* _STORED DATA_

────────

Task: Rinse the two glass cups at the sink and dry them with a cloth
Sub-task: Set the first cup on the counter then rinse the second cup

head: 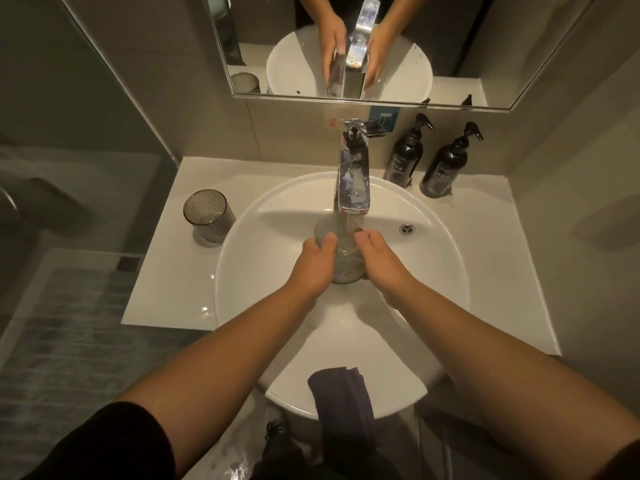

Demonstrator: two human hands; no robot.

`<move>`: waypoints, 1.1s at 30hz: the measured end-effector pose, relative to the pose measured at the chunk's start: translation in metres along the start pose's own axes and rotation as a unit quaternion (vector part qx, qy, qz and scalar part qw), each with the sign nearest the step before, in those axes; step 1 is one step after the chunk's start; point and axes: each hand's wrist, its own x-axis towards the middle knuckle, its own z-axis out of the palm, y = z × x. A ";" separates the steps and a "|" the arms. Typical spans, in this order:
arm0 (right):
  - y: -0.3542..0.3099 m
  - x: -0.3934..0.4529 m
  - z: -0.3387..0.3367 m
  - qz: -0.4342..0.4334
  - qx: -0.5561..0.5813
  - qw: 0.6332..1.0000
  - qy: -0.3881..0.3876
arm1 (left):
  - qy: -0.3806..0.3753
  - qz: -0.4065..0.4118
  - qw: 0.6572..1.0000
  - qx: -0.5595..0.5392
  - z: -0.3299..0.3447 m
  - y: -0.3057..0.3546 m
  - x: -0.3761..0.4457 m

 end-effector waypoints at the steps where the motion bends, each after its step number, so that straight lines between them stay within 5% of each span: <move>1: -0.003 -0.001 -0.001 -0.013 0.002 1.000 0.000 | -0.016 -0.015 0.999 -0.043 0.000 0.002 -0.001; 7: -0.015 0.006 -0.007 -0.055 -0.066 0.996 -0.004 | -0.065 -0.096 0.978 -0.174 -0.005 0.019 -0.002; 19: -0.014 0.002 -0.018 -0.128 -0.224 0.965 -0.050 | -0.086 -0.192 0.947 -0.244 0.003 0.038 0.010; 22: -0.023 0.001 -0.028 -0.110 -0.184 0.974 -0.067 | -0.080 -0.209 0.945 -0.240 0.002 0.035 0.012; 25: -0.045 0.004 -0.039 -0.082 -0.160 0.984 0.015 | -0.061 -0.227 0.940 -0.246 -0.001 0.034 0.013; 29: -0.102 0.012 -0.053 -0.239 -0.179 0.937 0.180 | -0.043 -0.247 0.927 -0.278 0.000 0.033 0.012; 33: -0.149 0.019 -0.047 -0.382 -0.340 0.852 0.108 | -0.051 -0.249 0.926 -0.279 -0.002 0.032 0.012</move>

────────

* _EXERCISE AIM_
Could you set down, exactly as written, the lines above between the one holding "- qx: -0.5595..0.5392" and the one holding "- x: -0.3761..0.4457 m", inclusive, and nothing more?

* _ANSWER BELOW_
  - qx: -0.5595..0.5392
  - z: -0.3299..0.3447 m
  - y: -0.3057..0.3546 m
  - x: -0.3761..0.4457 m

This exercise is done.